Let’s try this explanation for why this capital gains tax affects us all, not just “the wealthy”.


I am not what anyone would call wealthy. I have a very modest amount of money invested in a brokerage account; I treat it like a savings account, but keep a certain percentage invested in various stocks. I buy low and sell high, and enjoy a certain yield (around 20% for this year). Those are realized capital gains: when I sell a stock for a profit, I have “realized” the gain. With me so far? This is the investment income that has traditionally been subject to taxes, and I’ll get a 1099-R at the end of the year showing how much tax I owe on those gains.

Now: let’s say I leave a certain amount of the account invested, buying and holding for the long term. The stock prices fluctuate, generally trending upward but sometimes dipping downward; that part of the account gains and loses value as that process plays out; the goal is to invest in stocks that appreciate in value over time. This is also a gain, but it has not been realized yet: as long as I own the stock, the amount of money I spent to buy the stock has not changed. Let’s call that the “principle”. As long as I do not sell the stock, my principle remains unchanged; there’s no actual gain in the amount of cash I have on hand. On paper it has gained value, but that’s only on paper. This is an unrealized gain, and that’s what the Democrats want to tax.

So let’s just say for argument’s sake that we’re on board with this tax; after all, my itty-bitty investment account is nowhere near this “billion-dollar” threshold that has been thrown around (it’ll be much lower, trust me). I won’t be taxed at all on unrealized gains so I’m safe, right? Wrong. And here’s why.

A stock is an ownership stake in a company, divided up as “shares”. When you buy shares of a stock, you’re buying a tiny fraction of ownership in the company.
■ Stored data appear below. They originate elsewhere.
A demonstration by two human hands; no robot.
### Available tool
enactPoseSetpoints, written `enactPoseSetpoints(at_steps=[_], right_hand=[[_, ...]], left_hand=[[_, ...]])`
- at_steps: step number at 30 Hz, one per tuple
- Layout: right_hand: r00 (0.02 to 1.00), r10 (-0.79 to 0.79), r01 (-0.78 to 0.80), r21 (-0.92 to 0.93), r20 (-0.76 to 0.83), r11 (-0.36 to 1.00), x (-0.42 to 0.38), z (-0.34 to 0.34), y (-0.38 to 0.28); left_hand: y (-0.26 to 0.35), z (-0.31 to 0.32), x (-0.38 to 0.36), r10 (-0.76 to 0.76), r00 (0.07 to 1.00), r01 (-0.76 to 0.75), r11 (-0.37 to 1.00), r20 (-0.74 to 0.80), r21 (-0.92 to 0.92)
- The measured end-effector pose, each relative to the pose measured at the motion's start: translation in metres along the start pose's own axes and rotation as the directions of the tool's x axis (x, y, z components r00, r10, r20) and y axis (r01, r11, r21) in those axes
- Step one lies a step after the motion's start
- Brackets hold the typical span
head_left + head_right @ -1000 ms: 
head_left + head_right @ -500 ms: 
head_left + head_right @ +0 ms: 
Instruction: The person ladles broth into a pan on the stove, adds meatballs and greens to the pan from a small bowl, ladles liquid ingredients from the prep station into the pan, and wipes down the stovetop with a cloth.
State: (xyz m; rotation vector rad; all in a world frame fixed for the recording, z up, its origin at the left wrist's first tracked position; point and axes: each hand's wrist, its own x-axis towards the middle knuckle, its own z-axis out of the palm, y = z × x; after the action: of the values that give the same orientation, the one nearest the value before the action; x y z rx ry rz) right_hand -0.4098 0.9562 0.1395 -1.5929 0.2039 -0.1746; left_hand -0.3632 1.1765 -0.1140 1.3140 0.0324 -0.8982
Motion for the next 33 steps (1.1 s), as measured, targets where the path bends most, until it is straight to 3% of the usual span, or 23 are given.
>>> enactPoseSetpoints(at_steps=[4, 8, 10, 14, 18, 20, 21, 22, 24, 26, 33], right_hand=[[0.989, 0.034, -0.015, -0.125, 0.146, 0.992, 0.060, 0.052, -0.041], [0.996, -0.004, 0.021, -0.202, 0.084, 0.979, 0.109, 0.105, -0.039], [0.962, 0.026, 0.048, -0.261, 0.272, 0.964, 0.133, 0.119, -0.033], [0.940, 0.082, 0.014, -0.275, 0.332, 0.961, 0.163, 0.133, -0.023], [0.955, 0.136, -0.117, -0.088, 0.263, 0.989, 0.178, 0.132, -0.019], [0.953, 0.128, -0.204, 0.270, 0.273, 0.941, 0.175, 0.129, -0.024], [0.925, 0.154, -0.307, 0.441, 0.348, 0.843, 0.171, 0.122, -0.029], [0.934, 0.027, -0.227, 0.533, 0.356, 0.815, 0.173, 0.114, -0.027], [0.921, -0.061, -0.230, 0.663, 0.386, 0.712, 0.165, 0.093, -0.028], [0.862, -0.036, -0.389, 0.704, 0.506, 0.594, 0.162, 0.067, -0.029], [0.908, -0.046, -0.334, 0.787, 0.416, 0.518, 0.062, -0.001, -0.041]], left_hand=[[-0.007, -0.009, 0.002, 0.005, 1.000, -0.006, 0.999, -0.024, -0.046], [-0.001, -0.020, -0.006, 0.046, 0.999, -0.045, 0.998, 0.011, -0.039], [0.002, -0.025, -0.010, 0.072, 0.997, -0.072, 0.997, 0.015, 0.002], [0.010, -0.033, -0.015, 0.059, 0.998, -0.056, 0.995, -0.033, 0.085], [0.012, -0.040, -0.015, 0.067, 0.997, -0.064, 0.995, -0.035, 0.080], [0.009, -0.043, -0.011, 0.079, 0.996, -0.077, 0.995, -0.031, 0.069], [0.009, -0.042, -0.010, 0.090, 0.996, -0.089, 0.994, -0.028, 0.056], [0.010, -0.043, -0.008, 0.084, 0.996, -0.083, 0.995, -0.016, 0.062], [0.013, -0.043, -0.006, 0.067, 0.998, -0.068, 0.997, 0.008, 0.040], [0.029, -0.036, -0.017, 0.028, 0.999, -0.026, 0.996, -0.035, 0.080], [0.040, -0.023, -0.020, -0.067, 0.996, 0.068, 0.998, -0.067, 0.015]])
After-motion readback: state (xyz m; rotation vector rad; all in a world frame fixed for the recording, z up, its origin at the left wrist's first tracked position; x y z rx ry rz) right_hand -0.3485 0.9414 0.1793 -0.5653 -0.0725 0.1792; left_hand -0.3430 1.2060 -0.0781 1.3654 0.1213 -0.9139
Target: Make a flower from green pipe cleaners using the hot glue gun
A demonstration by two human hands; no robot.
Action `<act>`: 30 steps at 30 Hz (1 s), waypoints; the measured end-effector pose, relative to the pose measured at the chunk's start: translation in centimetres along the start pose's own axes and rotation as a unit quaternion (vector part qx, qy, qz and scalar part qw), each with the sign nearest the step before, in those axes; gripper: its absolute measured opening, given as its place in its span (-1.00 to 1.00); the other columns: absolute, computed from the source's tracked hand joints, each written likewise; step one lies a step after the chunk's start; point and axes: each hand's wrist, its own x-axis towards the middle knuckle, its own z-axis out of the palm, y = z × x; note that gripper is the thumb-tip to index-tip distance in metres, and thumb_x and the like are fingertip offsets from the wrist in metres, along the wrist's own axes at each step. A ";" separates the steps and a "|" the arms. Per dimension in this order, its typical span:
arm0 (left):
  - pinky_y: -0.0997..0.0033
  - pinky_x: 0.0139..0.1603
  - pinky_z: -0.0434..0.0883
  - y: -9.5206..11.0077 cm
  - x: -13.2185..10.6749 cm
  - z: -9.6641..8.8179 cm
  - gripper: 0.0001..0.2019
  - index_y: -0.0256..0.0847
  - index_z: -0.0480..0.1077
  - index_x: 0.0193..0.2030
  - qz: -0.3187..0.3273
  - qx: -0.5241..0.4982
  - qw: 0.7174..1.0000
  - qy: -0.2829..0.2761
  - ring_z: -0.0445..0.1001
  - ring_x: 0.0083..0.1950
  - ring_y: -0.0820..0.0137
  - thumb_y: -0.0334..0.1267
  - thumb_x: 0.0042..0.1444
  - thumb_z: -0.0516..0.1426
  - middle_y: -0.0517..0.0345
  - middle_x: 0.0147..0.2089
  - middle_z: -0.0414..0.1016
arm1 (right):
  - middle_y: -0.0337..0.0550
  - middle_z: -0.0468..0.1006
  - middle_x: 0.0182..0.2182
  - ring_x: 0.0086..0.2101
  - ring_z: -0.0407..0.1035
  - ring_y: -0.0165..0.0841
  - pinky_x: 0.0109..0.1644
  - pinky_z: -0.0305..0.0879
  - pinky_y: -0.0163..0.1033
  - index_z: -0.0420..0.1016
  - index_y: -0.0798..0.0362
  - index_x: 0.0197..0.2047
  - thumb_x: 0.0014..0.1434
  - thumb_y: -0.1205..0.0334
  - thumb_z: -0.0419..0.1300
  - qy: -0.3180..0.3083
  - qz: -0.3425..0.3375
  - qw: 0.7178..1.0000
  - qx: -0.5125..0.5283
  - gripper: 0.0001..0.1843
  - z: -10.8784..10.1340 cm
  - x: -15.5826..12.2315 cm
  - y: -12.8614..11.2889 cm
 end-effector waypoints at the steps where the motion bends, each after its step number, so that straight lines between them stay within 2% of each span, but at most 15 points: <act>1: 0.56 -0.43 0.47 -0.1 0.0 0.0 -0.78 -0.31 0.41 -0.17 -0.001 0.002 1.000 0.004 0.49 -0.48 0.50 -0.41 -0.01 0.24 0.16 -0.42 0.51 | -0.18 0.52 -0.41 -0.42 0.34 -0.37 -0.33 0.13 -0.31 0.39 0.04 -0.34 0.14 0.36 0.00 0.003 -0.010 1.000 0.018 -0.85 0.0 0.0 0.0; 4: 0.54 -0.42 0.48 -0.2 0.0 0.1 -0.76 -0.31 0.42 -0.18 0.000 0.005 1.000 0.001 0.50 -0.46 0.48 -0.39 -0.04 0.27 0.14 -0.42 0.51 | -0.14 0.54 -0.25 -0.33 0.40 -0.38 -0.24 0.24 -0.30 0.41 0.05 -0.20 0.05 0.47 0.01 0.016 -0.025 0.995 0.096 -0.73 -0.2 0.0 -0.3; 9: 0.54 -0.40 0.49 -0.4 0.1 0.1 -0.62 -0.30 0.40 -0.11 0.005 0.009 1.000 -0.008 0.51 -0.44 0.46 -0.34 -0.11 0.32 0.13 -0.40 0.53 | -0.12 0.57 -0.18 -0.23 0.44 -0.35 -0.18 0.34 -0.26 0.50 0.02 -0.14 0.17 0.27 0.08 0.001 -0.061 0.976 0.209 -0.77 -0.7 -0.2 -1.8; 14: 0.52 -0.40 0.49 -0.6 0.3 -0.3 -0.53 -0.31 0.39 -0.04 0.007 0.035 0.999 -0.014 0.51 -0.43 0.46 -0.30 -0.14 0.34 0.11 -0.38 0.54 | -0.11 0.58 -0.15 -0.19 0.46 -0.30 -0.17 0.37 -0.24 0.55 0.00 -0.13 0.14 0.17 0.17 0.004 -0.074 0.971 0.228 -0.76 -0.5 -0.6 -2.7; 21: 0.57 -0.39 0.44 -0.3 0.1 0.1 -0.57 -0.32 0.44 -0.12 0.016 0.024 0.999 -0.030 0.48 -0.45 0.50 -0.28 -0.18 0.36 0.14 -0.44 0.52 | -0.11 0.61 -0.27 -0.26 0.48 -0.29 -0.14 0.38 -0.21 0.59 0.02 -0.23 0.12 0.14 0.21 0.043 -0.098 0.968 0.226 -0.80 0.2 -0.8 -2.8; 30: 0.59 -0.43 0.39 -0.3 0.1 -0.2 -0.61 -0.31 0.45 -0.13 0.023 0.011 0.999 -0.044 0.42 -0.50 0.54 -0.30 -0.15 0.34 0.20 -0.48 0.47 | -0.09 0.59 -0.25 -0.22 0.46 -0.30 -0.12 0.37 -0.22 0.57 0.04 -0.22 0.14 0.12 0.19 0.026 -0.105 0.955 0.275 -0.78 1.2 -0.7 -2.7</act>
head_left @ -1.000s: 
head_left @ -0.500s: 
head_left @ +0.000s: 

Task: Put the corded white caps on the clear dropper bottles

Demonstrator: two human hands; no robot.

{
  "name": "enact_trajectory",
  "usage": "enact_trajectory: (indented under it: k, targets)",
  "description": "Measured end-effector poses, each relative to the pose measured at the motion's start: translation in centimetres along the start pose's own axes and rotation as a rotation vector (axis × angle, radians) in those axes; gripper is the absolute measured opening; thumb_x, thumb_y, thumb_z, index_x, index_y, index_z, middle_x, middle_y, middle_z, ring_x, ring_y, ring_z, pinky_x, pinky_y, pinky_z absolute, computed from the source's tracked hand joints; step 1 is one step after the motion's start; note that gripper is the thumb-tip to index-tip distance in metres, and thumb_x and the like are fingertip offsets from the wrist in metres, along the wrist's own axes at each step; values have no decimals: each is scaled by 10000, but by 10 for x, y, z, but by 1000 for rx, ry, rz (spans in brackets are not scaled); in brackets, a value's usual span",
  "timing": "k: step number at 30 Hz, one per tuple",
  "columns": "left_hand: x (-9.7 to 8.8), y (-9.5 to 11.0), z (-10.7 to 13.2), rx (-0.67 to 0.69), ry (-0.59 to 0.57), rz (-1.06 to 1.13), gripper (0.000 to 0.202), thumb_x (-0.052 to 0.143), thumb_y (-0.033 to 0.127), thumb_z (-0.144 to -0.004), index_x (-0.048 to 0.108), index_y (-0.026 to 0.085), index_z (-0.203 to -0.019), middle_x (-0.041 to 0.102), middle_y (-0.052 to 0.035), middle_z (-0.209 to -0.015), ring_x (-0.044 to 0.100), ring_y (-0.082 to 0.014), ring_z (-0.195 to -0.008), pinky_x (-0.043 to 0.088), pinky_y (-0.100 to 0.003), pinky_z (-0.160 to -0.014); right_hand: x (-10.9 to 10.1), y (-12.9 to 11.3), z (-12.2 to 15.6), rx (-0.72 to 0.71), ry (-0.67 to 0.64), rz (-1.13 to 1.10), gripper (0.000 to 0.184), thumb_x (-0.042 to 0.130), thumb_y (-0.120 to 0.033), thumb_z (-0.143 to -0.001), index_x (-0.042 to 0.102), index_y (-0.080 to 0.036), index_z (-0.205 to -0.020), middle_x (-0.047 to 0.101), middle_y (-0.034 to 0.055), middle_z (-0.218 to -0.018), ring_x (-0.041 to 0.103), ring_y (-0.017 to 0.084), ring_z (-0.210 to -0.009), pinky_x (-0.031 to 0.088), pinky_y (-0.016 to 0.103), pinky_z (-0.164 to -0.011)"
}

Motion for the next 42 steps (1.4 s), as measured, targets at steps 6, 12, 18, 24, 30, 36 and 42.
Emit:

Everybody pays essentially the same prices for those shares; I buy shares for the same prices as million-dollar investors at any given moment. I just buy far fewer shares. When share prices go up, I get the same benefit as they do, just on a smaller scale. When prices go down, I get penalized the same way they do: my investment loses value just like theirs. The difference is entirely in scale. So here’s what happens when the “wealthy” get taxed on unrealized capital gains: they dump their stocks. That results in lower share prices; when a large number of shares get liquidated in a short time that means a dramatic lowering of share prices. So suddenly, my modest investment loses value rapidly. Now, I am paying a price for this tax that was not supposed to affect me at all.

Now let’s look at some other types of investments that aren’t so obvious to the average Joe: retirement and college funds. You know those IRAs, 401ks, and 529 “savings” accounts? Guess what: if you have any or all of those, stock prices affect you too: that’s how those plans grow over time. So even if you have far less than even a million dollars in those, they’re going to tank too. Now YOU’RE paying the price for this tax on the “wealthy” even though you are not directly taxed. Multiply that by several million accounts and now you begin to see the scale of the problem: it will be catastrophic. This will trigger an economic depression on a scale that the world has never seen. Even people who have no investments at all will be affected: supply chain disruptions even more acute than we already have, runaway inflation, widespread unemployment as huge companies see large percentages of their company value evaporate overnight, complete and utter economic ruin. It will touch every single one of us.

So even though this unrealized capital gains tax is supposedly targeted to the ultra-wealthy, you can clearly see that it will affect all of us. This is why this seemingly innocuous tax is the mother of all bad ideas.